━━━ INPUT DATA

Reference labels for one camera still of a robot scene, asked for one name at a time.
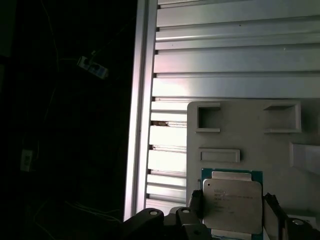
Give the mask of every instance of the white panel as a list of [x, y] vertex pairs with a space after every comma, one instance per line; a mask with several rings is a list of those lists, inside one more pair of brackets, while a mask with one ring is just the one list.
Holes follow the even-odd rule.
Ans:
[[187, 114], [185, 113], [161, 113], [152, 112], [151, 121], [172, 121], [172, 122], [186, 122]]
[[178, 199], [186, 199], [186, 189], [173, 186], [164, 187], [159, 185], [147, 184], [146, 193], [153, 195], [168, 196]]
[[159, 176], [148, 174], [147, 182], [150, 184], [171, 185], [181, 188], [187, 187], [187, 180], [180, 177]]
[[154, 56], [155, 73], [289, 72], [320, 70], [320, 48], [252, 48]]
[[148, 168], [166, 172], [187, 172], [187, 154], [171, 151], [149, 151]]
[[294, 18], [319, 14], [318, 0], [250, 0], [159, 9], [157, 27]]
[[188, 102], [153, 101], [151, 110], [157, 112], [187, 112], [188, 104]]
[[152, 199], [147, 199], [145, 202], [146, 208], [159, 209], [164, 213], [165, 216], [169, 214], [172, 208], [185, 207], [185, 206], [186, 206], [185, 204], [173, 203], [173, 202], [167, 202], [167, 201], [158, 201], [158, 200], [152, 200]]
[[149, 144], [186, 147], [187, 146], [187, 128], [151, 126]]
[[320, 76], [155, 78], [154, 97], [320, 98]]

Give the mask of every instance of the metal frame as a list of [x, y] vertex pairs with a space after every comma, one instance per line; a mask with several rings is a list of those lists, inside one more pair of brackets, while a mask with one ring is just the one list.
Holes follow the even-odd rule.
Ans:
[[319, 16], [318, 0], [138, 0], [125, 220], [186, 203], [188, 103], [320, 98]]
[[158, 1], [138, 0], [124, 220], [143, 210], [146, 204], [147, 159], [157, 8]]

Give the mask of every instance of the dark background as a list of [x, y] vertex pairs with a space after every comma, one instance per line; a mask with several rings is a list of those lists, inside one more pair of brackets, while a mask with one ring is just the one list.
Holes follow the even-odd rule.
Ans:
[[[137, 1], [43, 4], [53, 36], [41, 0], [18, 0], [11, 56], [2, 58], [3, 236], [102, 239], [118, 223], [65, 201], [123, 218]], [[104, 80], [77, 66], [99, 49]], [[20, 171], [22, 149], [33, 151], [35, 171]]]

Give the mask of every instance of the black cable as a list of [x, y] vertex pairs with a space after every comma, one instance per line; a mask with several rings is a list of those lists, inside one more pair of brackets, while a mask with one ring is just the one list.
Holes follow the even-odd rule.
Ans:
[[[49, 23], [49, 27], [50, 27], [50, 31], [51, 31], [51, 35], [52, 35], [52, 40], [53, 40], [53, 46], [54, 46], [54, 50], [55, 50], [56, 70], [57, 70], [57, 72], [59, 72], [60, 71], [60, 68], [59, 68], [59, 52], [58, 52], [58, 48], [57, 48], [57, 44], [56, 44], [56, 39], [55, 39], [55, 36], [54, 36], [54, 30], [53, 30], [52, 25], [51, 25], [50, 16], [48, 14], [48, 11], [47, 11], [43, 1], [42, 0], [40, 0], [40, 1], [41, 1], [43, 10], [44, 10], [44, 12], [45, 12], [45, 14], [46, 14], [46, 16], [48, 18], [48, 23]], [[56, 92], [56, 86], [54, 87], [54, 89], [52, 91], [50, 102], [48, 104], [48, 107], [46, 108], [43, 122], [45, 122], [46, 119], [47, 119], [47, 116], [48, 116], [48, 113], [49, 113], [49, 108], [51, 106], [52, 100], [54, 99], [55, 92]]]
[[92, 62], [94, 61], [95, 57], [96, 57], [99, 53], [101, 53], [108, 45], [110, 45], [110, 44], [116, 39], [116, 37], [117, 37], [119, 34], [121, 34], [121, 33], [129, 26], [129, 24], [131, 23], [131, 21], [134, 20], [135, 18], [136, 18], [136, 16], [133, 16], [133, 17], [128, 21], [128, 23], [125, 24], [125, 25], [120, 29], [120, 31], [118, 31], [118, 32], [113, 36], [113, 38], [111, 38], [111, 40], [110, 40], [106, 45], [104, 45], [102, 48], [100, 48], [99, 50], [97, 50], [97, 51], [92, 55], [92, 57], [91, 57], [90, 60], [89, 60], [90, 66], [92, 65]]

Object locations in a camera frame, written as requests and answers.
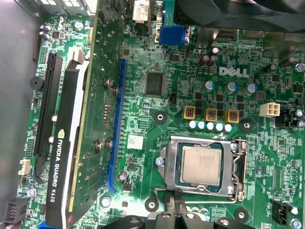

━━━━━━

→ **WORK REQUEST**
Would you set down the records exactly, with no pictures included?

→ **WRITTEN RESPONSE**
Reference labels for one camera still of a robot scene, asked for one name at a time.
Give the mask of every instance of the white panel as a list of [x, y] vertex pairs with a space after every comma, one instance per line; a mask with several rings is a list of those lists, inside one more pair of brackets, while a mask with one ring is just the one list.
Holes follow the even-odd rule.
Ans:
[[187, 114], [185, 113], [161, 113], [152, 112], [151, 121], [172, 121], [172, 122], [186, 122]]
[[178, 199], [186, 199], [186, 189], [173, 186], [164, 187], [159, 185], [147, 184], [146, 193], [153, 195], [168, 196]]
[[159, 176], [148, 174], [147, 182], [150, 184], [171, 185], [181, 188], [187, 187], [187, 180], [180, 177]]
[[154, 56], [155, 73], [289, 72], [320, 70], [320, 48], [252, 48]]
[[148, 168], [166, 172], [187, 172], [187, 154], [171, 151], [149, 151]]
[[294, 18], [319, 14], [318, 0], [250, 0], [159, 9], [157, 27]]
[[188, 102], [153, 101], [151, 110], [157, 112], [187, 112], [188, 104]]
[[152, 199], [147, 199], [145, 202], [146, 208], [159, 209], [164, 213], [165, 216], [169, 214], [172, 208], [185, 207], [185, 206], [186, 206], [185, 204], [173, 203], [173, 202], [167, 202], [167, 201], [158, 201], [158, 200], [152, 200]]
[[149, 144], [186, 147], [187, 146], [187, 128], [151, 126]]
[[320, 76], [155, 78], [154, 97], [320, 98]]

Give the mask of every instance of the metal frame as a list of [x, y] vertex pairs with a space after every comma, one instance per line; a mask with several rings is a list of those lists, inside one more pair of brackets, while a mask with one ring is just the one list.
Holes follow the even-odd rule.
Ans:
[[319, 16], [318, 0], [138, 0], [125, 220], [186, 203], [188, 103], [320, 98]]
[[158, 1], [138, 0], [124, 220], [143, 210], [146, 204], [147, 159], [157, 8]]

Give the mask of every instance of the dark background as a list of [x, y] vertex pairs with a space after every comma, one instance per line; a mask with several rings is a list of those lists, inside one more pair of brackets, while a mask with one ring is just the one list.
Holes follow the even-odd rule.
Ans:
[[[137, 1], [43, 4], [53, 36], [41, 0], [18, 0], [11, 56], [2, 58], [3, 236], [102, 239], [118, 223], [65, 201], [123, 218]], [[104, 80], [77, 66], [99, 49]], [[20, 171], [22, 149], [33, 151], [35, 171]]]

Give the mask of every instance of the black cable as a list of [x, y] vertex pairs with a space after every comma, one instance per line; a mask with several rings is a list of those lists, inside one more pair of brackets, while a mask with one ring is just the one list.
Holes follow the even-odd rule.
Ans:
[[[49, 23], [49, 27], [50, 27], [50, 31], [51, 31], [51, 35], [52, 35], [52, 40], [53, 40], [53, 46], [54, 46], [54, 50], [55, 50], [56, 70], [57, 70], [57, 72], [59, 72], [60, 71], [60, 68], [59, 68], [59, 52], [58, 52], [58, 48], [57, 48], [57, 44], [56, 44], [56, 39], [55, 39], [55, 36], [54, 36], [54, 30], [53, 30], [52, 25], [51, 25], [50, 16], [48, 14], [48, 11], [47, 11], [43, 1], [42, 0], [40, 0], [40, 1], [41, 1], [43, 10], [44, 10], [44, 12], [45, 12], [45, 14], [46, 14], [46, 16], [48, 18], [48, 23]], [[56, 92], [56, 86], [54, 87], [54, 89], [52, 91], [50, 102], [48, 104], [48, 107], [46, 108], [43, 122], [45, 122], [46, 119], [47, 119], [47, 116], [48, 116], [48, 113], [49, 113], [49, 108], [51, 106], [52, 100], [54, 99], [55, 92]]]
[[92, 62], [94, 61], [95, 57], [96, 57], [99, 53], [101, 53], [108, 45], [110, 45], [110, 44], [116, 39], [116, 37], [117, 37], [119, 34], [121, 34], [121, 33], [129, 26], [129, 24], [131, 23], [131, 21], [134, 20], [135, 18], [136, 18], [136, 16], [133, 16], [133, 17], [128, 21], [128, 23], [125, 24], [125, 25], [120, 29], [120, 31], [118, 31], [118, 32], [113, 36], [113, 38], [111, 38], [111, 40], [110, 40], [106, 45], [104, 45], [102, 48], [100, 48], [99, 50], [97, 50], [97, 51], [92, 55], [92, 57], [91, 57], [90, 60], [89, 60], [90, 66], [92, 65]]

Object locations in a camera frame, written as requests and answers.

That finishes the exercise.